News: W3C's Web Storage Technology Goes Live
But Web Storage is also capable of much more. If your data sets aren't enormous, Web Storage provides what's perhaps the simplest way — even easier than cookies — to set and retrieve key-value pairs in a browser.

IndexedDB: Searchable, and Without File Size Limits

Indexed Database is an API for storing and retrieving data using an indexed, transactional database of key-value pairs on the user's computer.
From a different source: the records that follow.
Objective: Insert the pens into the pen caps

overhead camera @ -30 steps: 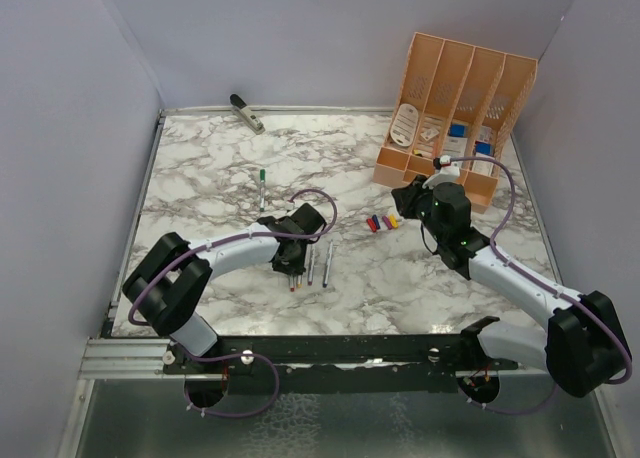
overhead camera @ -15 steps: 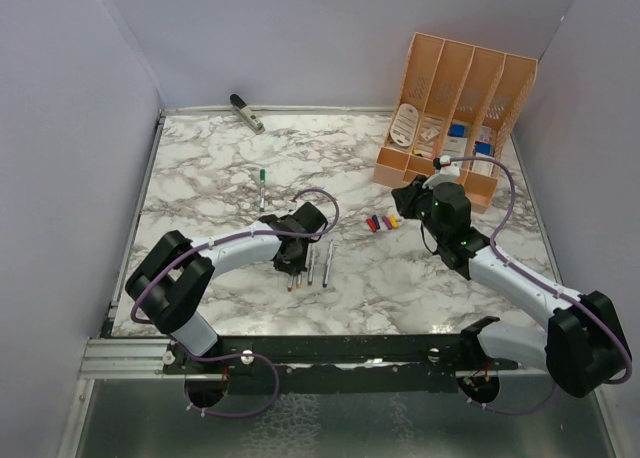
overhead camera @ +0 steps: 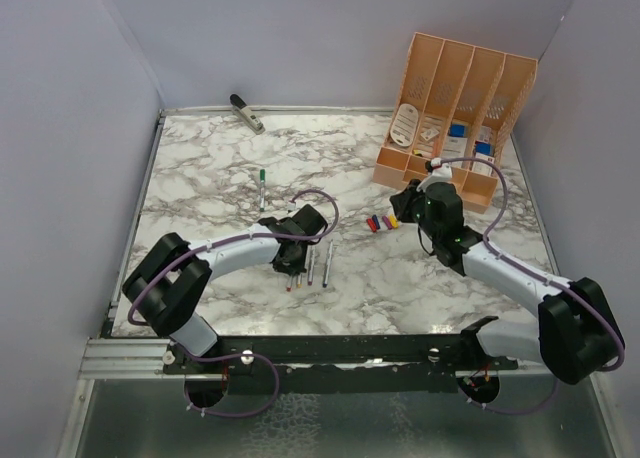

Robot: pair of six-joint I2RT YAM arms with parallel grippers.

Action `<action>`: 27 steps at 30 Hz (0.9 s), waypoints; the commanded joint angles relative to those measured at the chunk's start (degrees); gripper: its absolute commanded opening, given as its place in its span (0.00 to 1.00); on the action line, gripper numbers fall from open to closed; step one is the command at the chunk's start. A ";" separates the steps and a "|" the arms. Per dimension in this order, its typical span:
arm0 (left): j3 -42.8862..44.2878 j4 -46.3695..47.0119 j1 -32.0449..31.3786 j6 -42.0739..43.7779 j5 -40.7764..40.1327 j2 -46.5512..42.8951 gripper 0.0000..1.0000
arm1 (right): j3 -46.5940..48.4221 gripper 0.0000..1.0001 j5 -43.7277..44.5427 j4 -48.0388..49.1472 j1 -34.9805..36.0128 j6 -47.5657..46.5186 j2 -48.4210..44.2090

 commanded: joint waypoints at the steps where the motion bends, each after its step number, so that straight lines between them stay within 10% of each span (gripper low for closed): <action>1: -1.25 -5.24 0.18 0.26 -7.34 -0.47 0.00 | 1.04 0.08 0.66 0.22 0.00 -1.80 1.66; 14: 4.60 -1.94 0.77 3.72 -16.36 -10.26 0.00 | 4.73 0.14 -4.50 0.48 0.00 -6.60 8.19; 27: -9.95 35.52 1.36 13.77 -4.94 -25.76 0.00 | 7.71 0.17 -15.00 -3.12 0.13 -12.90 13.63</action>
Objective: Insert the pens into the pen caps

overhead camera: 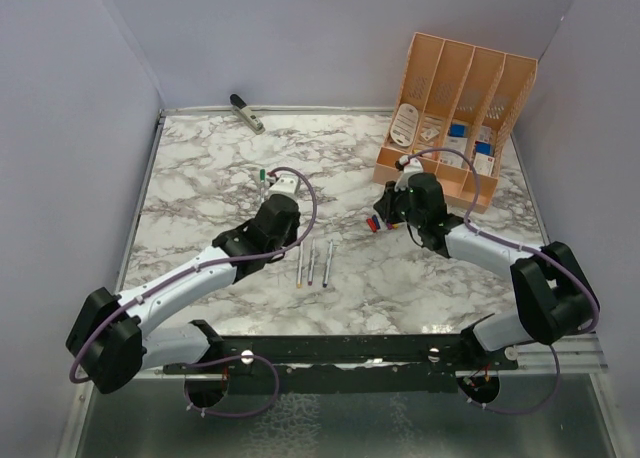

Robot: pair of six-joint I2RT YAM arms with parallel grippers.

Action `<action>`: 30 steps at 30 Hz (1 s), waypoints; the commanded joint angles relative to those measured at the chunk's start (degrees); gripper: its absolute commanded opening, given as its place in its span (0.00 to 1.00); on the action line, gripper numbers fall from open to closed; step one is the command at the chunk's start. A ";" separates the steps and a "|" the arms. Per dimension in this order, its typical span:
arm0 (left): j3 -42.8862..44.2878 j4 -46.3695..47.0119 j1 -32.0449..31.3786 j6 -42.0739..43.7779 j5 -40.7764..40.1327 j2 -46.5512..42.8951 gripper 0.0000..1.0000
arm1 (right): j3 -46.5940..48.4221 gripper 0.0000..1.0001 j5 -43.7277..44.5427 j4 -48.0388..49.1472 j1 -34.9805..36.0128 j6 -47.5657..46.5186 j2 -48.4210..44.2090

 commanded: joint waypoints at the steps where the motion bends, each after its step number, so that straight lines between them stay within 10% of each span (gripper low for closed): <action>1: -5.57 19.51 0.58 4.11 6.71 -4.19 0.00 | 1.67 0.17 -4.07 -1.78 0.17 -2.91 0.29; 30: -18.01 32.04 0.59 5.92 18.33 -14.58 0.00 | 10.76 0.17 3.59 -8.67 3.95 -7.06 14.65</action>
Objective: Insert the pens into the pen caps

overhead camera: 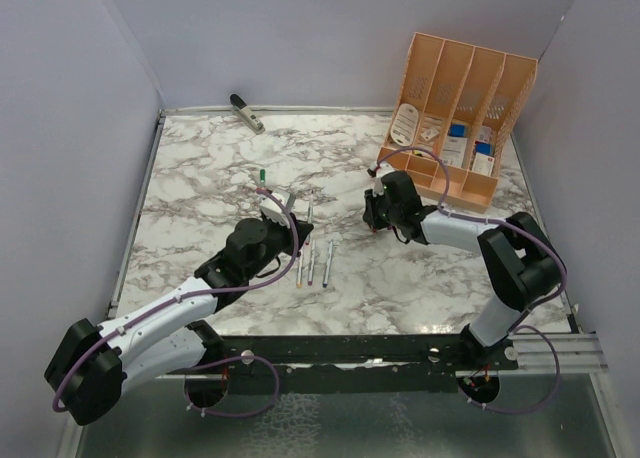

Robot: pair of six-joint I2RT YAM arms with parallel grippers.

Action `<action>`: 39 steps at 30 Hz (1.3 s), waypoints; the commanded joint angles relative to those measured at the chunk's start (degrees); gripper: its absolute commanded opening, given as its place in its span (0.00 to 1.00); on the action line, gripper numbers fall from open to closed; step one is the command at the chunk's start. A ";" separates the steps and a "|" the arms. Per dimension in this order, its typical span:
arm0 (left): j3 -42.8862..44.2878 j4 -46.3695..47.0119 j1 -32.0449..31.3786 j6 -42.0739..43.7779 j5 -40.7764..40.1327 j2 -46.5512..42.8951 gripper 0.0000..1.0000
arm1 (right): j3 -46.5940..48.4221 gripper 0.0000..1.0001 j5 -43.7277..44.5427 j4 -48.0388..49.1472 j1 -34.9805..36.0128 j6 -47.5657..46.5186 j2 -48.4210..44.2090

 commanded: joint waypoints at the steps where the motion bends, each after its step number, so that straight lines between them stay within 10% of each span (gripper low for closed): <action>1: 0.02 0.70 0.25 -0.52 1.18 -0.77 0.00 | 3.03 0.18 3.54 -1.72 0.13 -1.23 1.95; 39: 1.52 -0.97 0.32 -0.93 -1.84 1.16 0.00 | 3.73 0.25 7.96 -14.54 1.77 1.21 4.24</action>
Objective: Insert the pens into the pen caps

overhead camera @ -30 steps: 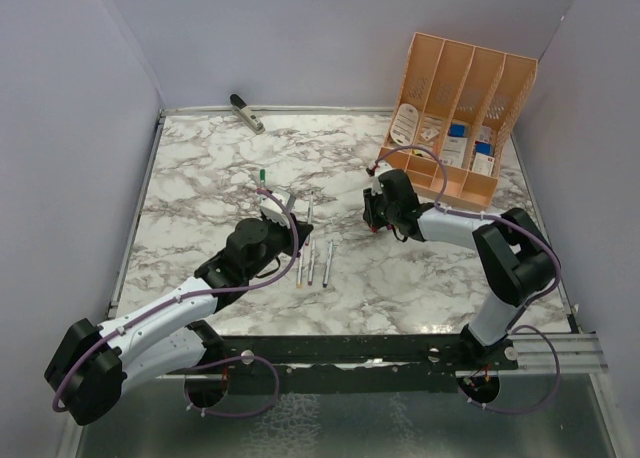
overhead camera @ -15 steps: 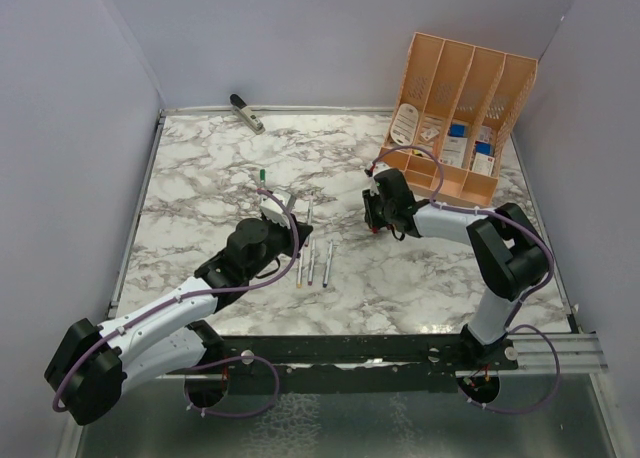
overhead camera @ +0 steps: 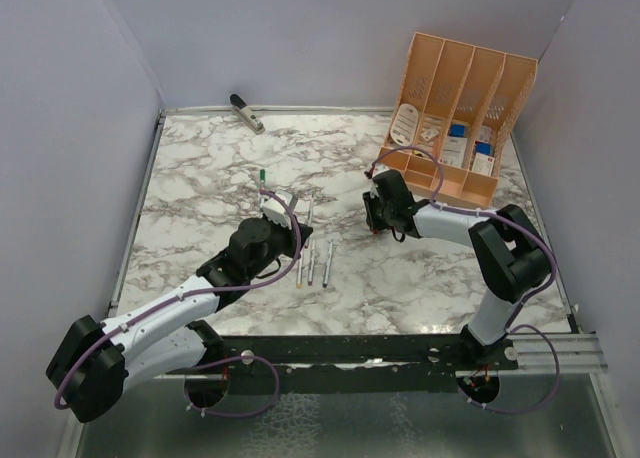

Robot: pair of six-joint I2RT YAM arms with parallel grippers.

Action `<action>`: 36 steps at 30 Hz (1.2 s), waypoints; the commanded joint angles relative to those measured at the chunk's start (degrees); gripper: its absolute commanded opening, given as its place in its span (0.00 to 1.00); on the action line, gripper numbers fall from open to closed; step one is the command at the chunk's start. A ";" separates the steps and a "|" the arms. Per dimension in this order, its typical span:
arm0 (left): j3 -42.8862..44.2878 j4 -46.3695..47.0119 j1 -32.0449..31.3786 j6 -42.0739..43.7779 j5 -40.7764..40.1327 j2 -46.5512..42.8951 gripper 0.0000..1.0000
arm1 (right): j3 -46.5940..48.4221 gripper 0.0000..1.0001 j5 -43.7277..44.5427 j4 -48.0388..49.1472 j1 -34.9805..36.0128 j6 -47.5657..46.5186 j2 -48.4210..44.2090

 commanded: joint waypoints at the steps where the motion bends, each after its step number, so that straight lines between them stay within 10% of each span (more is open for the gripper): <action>1: 1.49 0.60 0.29 -0.58 -1.28 0.03 0.00 | -1.51 0.25 1.40 -5.94 1.01 0.98 -0.14; 7: 1.83 -0.12 0.29 -0.74 -1.34 0.21 0.00 | 1.13 0.02 -0.29 -8.39 1.58 0.73 2.94; 17: 2.09 1.68 0.30 -0.18 1.41 1.36 0.01 | 3.85 0.02 -1.24 -6.79 3.76 -0.98 -2.51; 36: 1.71 17.34 0.30 1.09 22.03 0.92 0.00 | -4.69 0.02 -12.32 31.56 3.67 0.30 -30.74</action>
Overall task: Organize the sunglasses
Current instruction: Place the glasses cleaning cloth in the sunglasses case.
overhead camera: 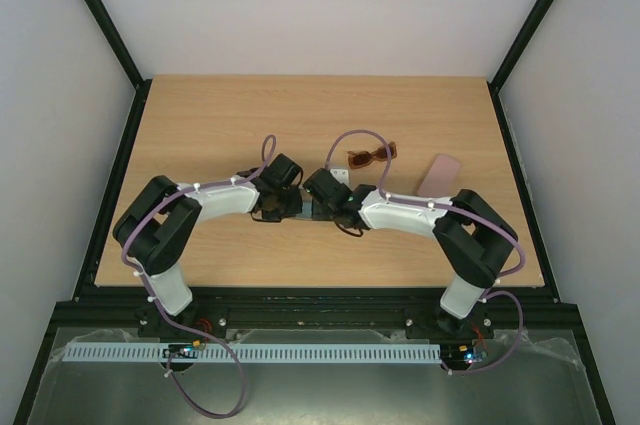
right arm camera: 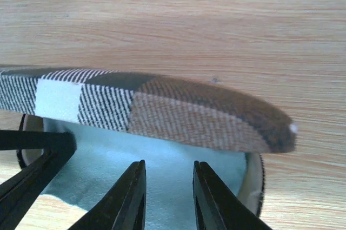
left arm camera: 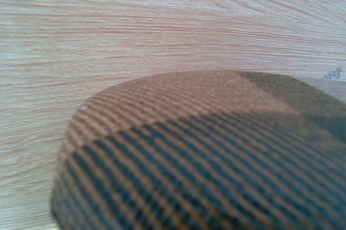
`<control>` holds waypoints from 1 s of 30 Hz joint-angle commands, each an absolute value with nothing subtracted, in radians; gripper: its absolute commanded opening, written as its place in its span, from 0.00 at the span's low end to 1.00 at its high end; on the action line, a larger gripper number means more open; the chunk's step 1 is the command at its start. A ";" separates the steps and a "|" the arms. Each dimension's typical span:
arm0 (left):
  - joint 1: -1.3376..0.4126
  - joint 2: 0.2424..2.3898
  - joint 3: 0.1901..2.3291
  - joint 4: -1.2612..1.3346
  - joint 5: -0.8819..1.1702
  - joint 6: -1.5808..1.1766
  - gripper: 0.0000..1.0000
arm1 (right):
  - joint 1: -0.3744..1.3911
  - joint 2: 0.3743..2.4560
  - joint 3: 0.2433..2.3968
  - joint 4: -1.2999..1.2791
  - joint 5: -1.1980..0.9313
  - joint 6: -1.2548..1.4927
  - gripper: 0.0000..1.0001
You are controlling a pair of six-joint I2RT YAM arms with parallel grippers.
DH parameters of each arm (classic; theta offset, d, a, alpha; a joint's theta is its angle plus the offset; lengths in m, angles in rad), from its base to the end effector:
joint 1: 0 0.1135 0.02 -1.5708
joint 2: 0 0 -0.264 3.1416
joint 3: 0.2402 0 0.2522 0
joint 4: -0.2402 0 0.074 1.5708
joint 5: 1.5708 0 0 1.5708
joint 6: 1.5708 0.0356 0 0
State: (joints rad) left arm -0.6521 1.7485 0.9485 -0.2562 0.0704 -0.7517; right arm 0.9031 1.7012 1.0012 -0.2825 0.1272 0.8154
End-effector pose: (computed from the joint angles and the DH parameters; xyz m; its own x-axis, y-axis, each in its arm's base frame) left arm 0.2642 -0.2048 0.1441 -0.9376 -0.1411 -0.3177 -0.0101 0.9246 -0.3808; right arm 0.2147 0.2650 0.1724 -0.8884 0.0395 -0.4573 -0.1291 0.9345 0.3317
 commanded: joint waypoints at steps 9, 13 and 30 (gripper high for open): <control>-0.646 1.780 0.945 -0.315 0.023 -0.751 0.04 | 0.902 1.760 1.016 -0.306 0.037 0.829 0.24; -0.646 1.778 0.941 -0.314 0.019 -0.753 0.04 | 0.902 1.779 1.004 -0.345 0.054 0.824 0.23; -0.646 1.721 0.970 -0.345 0.027 -0.714 0.05 | 0.901 1.783 0.997 -0.354 0.097 0.811 0.20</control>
IndexedDB provides faster, more sophisticated data storage and retrieval than simple key-value pair storage of the type available from Web Storage or cookies.

The IndexedDB API, like Web Storage, took a major step forward in the Web standards process this summer, becoming a W3C candidate recommendation in July 2013.

IndexedDB offers four specific benefits over Web Storage:

  • Indexed data can be searched efficiently.
  • Databases allow multiple values to be stored as a key, whereas key-value data requires every key to be unique.
  • Transactional databases offer some protection against system and application failures. If a transaction doesn't successfully complete, it can be rolled back.
  • IndexedDB databases impose no size limitations. In Firefox, the browser will ask for permission to expand a database beyond 50MB, but the sky's the limit (actually, the volume or disk drive's the limit) for storing data in IndexedDB.